As countries seek to make medicines affordable and speed access to generic competition, a number of disputes have emerged, both as to what is permissible under international trade rules and what is advisable as a matter of policy. Essential Action has sought to intervene in these disputes to clarify the flexibilities that countries have under international trade rules and advance the public health, human rights and economic policy rationales for measures to lower the price of medicines.
We also place a great emphasis on proactive work, providing educational materials and technical assistance to developing countries regarding the available measures to lower the price of drugs, especially through compulsory licensing.
Here’s more about our approach on these questions:
Global campaigns over the last decade have highlighted the flexibilities available to developing countries under international trade rules, but only about a half dozen have issued compulsory licenses.

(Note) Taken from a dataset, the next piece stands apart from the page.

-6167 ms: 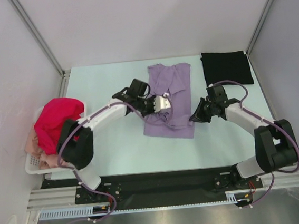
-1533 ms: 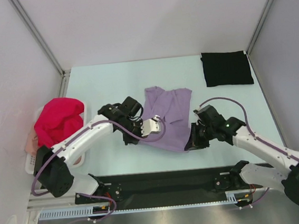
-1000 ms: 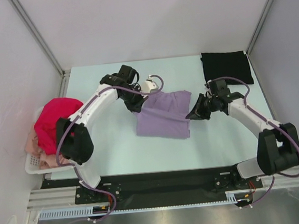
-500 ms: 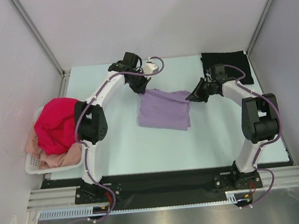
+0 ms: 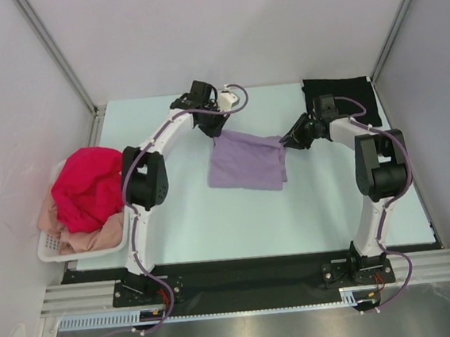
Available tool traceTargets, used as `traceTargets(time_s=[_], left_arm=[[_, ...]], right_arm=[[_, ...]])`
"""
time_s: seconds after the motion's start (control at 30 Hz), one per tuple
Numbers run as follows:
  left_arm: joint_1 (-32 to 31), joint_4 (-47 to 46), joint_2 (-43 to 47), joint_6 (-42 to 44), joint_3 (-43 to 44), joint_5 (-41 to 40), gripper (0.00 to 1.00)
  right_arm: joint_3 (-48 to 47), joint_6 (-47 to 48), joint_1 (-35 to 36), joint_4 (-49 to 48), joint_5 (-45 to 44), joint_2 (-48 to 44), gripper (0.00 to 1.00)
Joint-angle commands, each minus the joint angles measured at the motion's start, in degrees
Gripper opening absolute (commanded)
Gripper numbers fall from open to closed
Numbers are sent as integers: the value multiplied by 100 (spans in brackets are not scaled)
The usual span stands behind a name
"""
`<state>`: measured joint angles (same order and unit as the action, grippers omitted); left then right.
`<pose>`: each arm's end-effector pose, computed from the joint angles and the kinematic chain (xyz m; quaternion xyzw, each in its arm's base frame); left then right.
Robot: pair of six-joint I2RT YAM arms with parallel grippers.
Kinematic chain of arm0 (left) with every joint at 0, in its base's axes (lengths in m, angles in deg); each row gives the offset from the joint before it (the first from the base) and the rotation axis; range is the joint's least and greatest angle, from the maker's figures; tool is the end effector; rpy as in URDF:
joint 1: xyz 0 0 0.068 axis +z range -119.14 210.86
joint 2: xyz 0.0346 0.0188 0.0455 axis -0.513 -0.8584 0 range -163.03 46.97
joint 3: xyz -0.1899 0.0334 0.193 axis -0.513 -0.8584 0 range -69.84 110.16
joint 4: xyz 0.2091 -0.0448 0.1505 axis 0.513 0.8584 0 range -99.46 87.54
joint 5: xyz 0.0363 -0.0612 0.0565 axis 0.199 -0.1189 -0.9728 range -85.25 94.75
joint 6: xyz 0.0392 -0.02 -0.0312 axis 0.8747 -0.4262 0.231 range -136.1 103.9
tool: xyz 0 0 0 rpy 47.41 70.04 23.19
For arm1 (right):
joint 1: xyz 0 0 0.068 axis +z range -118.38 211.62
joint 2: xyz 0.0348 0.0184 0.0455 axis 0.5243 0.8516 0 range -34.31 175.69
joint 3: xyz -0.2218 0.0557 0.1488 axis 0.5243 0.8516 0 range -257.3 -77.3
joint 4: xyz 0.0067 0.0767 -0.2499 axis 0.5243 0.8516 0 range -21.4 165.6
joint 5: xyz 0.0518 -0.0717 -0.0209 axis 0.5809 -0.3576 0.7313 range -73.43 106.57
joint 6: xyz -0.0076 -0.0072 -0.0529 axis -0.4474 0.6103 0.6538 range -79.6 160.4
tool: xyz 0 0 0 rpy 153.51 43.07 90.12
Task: Fold and stack the t-shirts
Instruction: Fold the tshirt
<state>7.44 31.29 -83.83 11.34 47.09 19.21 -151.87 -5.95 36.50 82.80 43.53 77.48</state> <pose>0.4622 -0.2099 0.2244 0.4404 0.8371 -0.1093 0.3054 0.4123 0.0514 0.1755 0.2530 0.8857 0.3373 0.1945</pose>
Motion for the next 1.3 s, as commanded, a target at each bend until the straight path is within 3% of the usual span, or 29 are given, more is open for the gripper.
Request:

Why have other nations not exercised the rights that they have fought so hard to defend at the international level and that can bring such clear public health benefits? The reasons are multiple. They include the fear that countries issuing compulsory licenses will face pressure directly from the U.S. government, threats issued by Big Pharma and their proxies, a belief that issuance of compulsory licenses will deter foreign investment, the political weakness of most ministries of health, and a culture of the sanctity of patent protection among many patent offices that have a key role in many countries’ compulsory license decision-making. Additionally, in the case of AIDS drugs, many countries have been able to reap the benefits of generic competition for first-line ARV therapies because those drugs are not patented in their countries; and even where the drugs are patented, the lower brand-name prices that followed from worldwide generic competition represent dramatic savings from the price available five years ago (though they are still typically 2-4 times higher than generic prices, even for first-line therapies).

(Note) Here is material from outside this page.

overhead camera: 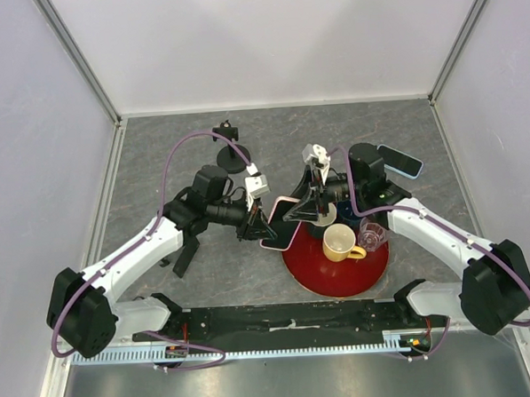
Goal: Place the phone on the phone stand
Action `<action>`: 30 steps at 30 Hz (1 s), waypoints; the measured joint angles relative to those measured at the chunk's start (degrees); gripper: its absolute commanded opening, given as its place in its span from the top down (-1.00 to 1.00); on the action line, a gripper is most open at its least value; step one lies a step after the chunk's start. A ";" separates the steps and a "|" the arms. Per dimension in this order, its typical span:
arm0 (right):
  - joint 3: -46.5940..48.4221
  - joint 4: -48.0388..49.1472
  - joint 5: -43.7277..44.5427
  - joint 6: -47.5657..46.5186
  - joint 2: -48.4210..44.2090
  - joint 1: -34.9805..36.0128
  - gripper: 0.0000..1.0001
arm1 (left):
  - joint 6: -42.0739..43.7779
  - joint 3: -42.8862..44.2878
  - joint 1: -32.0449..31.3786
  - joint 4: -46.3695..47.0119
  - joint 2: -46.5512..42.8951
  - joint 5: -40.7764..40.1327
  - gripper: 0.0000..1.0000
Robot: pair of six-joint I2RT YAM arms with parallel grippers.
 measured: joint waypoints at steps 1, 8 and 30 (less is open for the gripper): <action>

But there are other reasons that compulsory licenses have not been issued. One is the remaining widespread misconceptions about the conditions under which compulsory licenses may be issued (notably the myth they compulsory licensing is possible only under conditions of emergency). A second is uncertainty about the mechanisms to issue compulsory licenses, and uncertainty about how to handle certain policy issues, notably the fixing of compensation to patent owners. Both of these apply to both governments and NGOs in developing countries. And a third reason is simple but in some sense the most important: with governments declining to act on their own, very few compulsory license applications have been filed, enabling governments to avoid making what they perceive to be controversial decisions on licensing.